Il commento Cedere la gestione per ridare fiducia

Da Milano a Roma, dalla Baggina all'Aler, dall'Istituto dei ciechi al Pliclinico, proliferano le affittopoli, vere o presunte. Cosa hanno in comune? Si tratta di truffe, di abusi o semplicemente di favoritismi e di furbate? Per ora non è chiaro. Certo è che hanno come oggetto immobili appartenenti ad enti di diritto pubblico o a società controllate dai Comuni e comunque dal potere politico. Di solito questi immobili sono stati lasciati in eredità o donati a fin di bene da generosi benefattori. Ad esempio, quelli di proprietà del Pio Albergo Trivulzio sono stati elergiti a quella vetusta e nobile istituzione perché le loro rendite contribuissero a migliorare la qualità delle prestazioni per i vecchietti ricoverati. Di veramente inaccettabile, dunque, c'è questo: che la minore redditività di quegli immobili, dovuta alle condizioni di favore riservate ai soliti noti che li hanno avuti in affitto, va a detrimento delle condizioni di vita di chi paga rette comunque salate per trascorrere una vecchia almeno accettabile. Per non dire dell'ingiustizia rappresentata dalla «informazione selettiva e privilegiata», chiamiamola così, dei bandi di assegnazione. A conoscerli, insomma, erano sempre e solo i soliti giornalisti, politici, manager, artisti. Mai la sciura Maria. Chissà perchè.
In realtà la spiegazione è molto semplice e consiste nella circostaza che a decidere di queste opportunità, della possibilità di avere in affitto un attico in via Santa Marta pagandolo come se fosse un due locali al Giambellino è, direttamente o indirettamente, il potere politico che ne gestisce la proprietà. È la solita storia: la corruzione, i favoritismi, gli abusi o semplicemente le furbate sono dovute all'eccesso di presenza della politica e della sua polverosa vassalla, la burocrazia, nella società e nell'economia. Anche per questa ragione da almeno un ventennio si invocano, inutilmente, le cosidette privatizzazioni. Si chiede, cioè, che la politica a tutti i livelli, da quello nazionale a quello locale, lasci, si liberi della gestione, se non della proprietà dei beni pubblici.
Francamente non credo proprio che cambiando il consiglio d'amministrazione della Baggina possa cambiare la musica. In realtà, per evitare che le porcate si ripetano in futuro, il Pat ha solo due possibilità. Prima possibilità: vendere tutto, liberandosi così definitivamente e completamente dell'onere della gestione con le relative tentazioni; pericolosissime perché «se c'è qualcosa a cui non resisto, sono le tentazioni», diceva Oscar Wilde. Seconda possibilità: affidare la gestione delle proprietà immobiliari ad un ente esterno e privato come un fondo o una compagnia d'assicurazione o una finanziaria, che avrebbe interesse solo a ricavare il massimo dalla gestione di questi beni senza guardare in faccia nessuno, come si usa dire. Senza favoritismi e senza furbate, se non altro per non ridurre la redditività della gestione.

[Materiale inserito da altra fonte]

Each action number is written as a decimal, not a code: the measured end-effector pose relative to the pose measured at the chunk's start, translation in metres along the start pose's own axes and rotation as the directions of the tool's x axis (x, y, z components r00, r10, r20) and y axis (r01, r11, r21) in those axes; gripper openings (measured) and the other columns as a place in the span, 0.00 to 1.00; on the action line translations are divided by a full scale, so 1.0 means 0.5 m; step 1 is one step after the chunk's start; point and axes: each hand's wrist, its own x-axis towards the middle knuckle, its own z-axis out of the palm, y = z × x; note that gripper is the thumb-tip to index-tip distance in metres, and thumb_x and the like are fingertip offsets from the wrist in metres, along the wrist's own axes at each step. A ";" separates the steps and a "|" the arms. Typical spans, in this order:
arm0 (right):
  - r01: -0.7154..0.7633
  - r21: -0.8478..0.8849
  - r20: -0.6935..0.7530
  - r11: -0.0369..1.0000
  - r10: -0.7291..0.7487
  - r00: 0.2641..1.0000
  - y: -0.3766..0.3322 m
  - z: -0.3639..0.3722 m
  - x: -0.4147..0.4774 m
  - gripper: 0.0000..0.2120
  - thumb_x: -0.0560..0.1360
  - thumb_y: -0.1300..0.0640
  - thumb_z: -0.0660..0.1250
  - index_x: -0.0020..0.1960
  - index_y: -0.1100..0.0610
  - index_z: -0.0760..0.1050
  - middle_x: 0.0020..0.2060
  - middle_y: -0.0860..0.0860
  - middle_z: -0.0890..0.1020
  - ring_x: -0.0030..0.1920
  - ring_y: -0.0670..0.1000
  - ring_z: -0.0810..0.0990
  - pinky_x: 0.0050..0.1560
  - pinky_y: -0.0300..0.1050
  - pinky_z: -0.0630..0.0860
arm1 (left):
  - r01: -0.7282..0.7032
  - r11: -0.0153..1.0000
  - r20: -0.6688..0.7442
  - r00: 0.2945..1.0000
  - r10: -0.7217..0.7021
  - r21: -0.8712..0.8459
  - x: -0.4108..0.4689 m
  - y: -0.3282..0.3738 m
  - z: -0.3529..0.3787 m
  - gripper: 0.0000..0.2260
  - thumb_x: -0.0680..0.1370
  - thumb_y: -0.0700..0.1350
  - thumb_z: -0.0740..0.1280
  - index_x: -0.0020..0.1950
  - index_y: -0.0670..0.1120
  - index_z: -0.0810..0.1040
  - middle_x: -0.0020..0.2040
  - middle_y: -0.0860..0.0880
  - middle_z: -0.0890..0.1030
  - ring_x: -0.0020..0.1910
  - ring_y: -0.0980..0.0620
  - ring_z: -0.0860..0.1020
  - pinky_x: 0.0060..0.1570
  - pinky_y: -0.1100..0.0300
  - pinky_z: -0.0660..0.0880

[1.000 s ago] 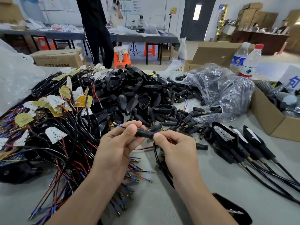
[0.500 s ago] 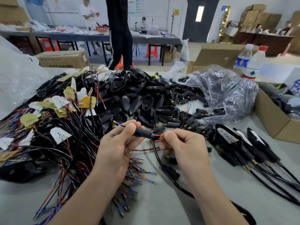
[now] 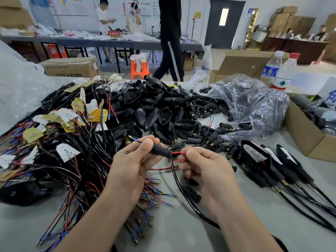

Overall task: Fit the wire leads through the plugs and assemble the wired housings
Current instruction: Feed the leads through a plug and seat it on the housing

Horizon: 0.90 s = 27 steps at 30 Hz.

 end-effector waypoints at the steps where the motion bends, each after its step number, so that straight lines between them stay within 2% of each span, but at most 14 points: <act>1: -0.009 0.032 0.008 0.999 0.009 1.000 0.000 -0.002 0.002 0.18 0.80 0.66 0.65 0.37 0.52 0.87 0.36 0.55 0.86 0.31 0.47 0.81 0.32 0.37 0.73 | -0.003 1.000 -0.005 1.000 0.003 0.004 0.000 0.000 0.000 0.07 0.70 0.44 0.71 0.41 0.47 0.89 0.47 0.45 0.88 0.48 0.49 0.87 0.41 0.62 0.83; 3: 0.022 0.020 0.007 1.000 -0.022 1.000 0.002 -0.004 0.004 0.16 0.78 0.66 0.68 0.37 0.54 0.86 0.35 0.55 0.86 0.31 0.47 0.81 0.32 0.36 0.75 | -0.011 1.000 -0.008 1.000 0.011 0.015 0.000 0.001 0.001 0.07 0.70 0.45 0.71 0.41 0.47 0.89 0.47 0.45 0.88 0.47 0.49 0.87 0.40 0.63 0.82; 7: 0.157 -0.258 -0.049 0.953 -0.175 0.983 0.018 0.003 0.003 0.07 0.74 0.62 0.74 0.41 0.52 0.87 0.31 0.55 0.85 0.30 0.48 0.81 0.33 0.38 0.75 | -0.014 0.999 0.014 1.000 0.013 0.051 -0.006 0.000 0.002 0.06 0.70 0.45 0.71 0.41 0.48 0.89 0.45 0.45 0.88 0.46 0.50 0.87 0.39 0.64 0.82; 9: 0.176 -0.302 -0.043 0.937 -0.198 0.979 0.025 0.011 -0.002 0.03 0.70 0.58 0.77 0.41 0.50 0.87 0.30 0.54 0.85 0.30 0.49 0.82 0.35 0.41 0.75 | -0.022 0.998 0.023 1.000 0.020 0.055 -0.007 0.001 0.001 0.06 0.69 0.45 0.72 0.41 0.47 0.89 0.44 0.45 0.88 0.45 0.50 0.87 0.39 0.63 0.82; 12: 0.202 -0.366 -0.086 0.908 -0.249 0.965 0.025 0.010 -0.005 0.05 0.65 0.52 0.76 0.40 0.47 0.86 0.29 0.50 0.85 0.28 0.48 0.81 0.33 0.42 0.73 | -0.034 0.997 0.023 0.999 0.032 0.063 -0.006 0.002 0.003 0.06 0.69 0.45 0.72 0.40 0.47 0.89 0.43 0.45 0.87 0.44 0.50 0.87 0.39 0.63 0.82; 16: 0.232 -0.477 -0.104 0.848 -0.317 0.943 0.023 0.009 -0.010 0.07 0.68 0.56 0.79 0.39 0.44 0.85 0.27 0.46 0.83 0.24 0.42 0.76 0.28 0.35 0.69 | -0.028 0.997 0.019 0.999 0.027 0.069 -0.006 -0.005 0.000 0.06 0.69 0.44 0.72 0.40 0.46 0.89 0.44 0.44 0.87 0.45 0.49 0.87 0.40 0.62 0.82; 20: 0.217 -0.462 -0.104 0.860 -0.296 0.950 0.028 0.021 -0.013 0.08 0.70 0.59 0.78 0.38 0.46 0.84 0.25 0.44 0.80 0.25 0.41 0.73 0.29 0.33 0.68 | -0.011 0.997 0.005 1.000 0.011 0.071 -0.003 -0.003 -0.004 0.06 0.69 0.44 0.72 0.41 0.46 0.89 0.45 0.44 0.88 0.46 0.48 0.87 0.40 0.62 0.83; 24: 0.109 -0.340 -0.019 0.934 -0.122 0.992 0.021 0.019 -0.008 0.06 0.77 0.56 0.71 0.41 0.51 0.84 0.29 0.46 0.78 0.33 0.46 0.72 0.37 0.45 0.70 | -0.004 0.998 -0.004 1.000 0.005 0.056 0.002 0.004 -0.001 0.06 0.70 0.44 0.71 0.40 0.47 0.89 0.45 0.45 0.88 0.45 0.50 0.87 0.37 0.64 0.82; 27: 0.011 -0.187 0.071 0.982 0.002 0.997 0.017 0.019 -0.005 0.13 0.80 0.61 0.66 0.40 0.53 0.84 0.37 0.51 0.83 0.39 0.46 0.78 0.42 0.42 0.76 | 0.011 1.000 -0.029 1.000 -0.011 0.011 0.004 0.005 -0.001 0.06 0.71 0.43 0.71 0.40 0.45 0.89 0.45 0.44 0.87 0.44 0.50 0.87 0.36 0.64 0.82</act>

Scegliere questa possibilità comporterebbe un altro vantaggio: se oggi probabilmente nessuno lascerebbe più un immobile alla Baggina, come accadeva una volta, temendo che se ne faccia un uso quanto meno discutibile, la sicurezza di una gestione neutrale e non clientelare, potrebbe rilanciare questa bellissima consuetudine d'altri tempi.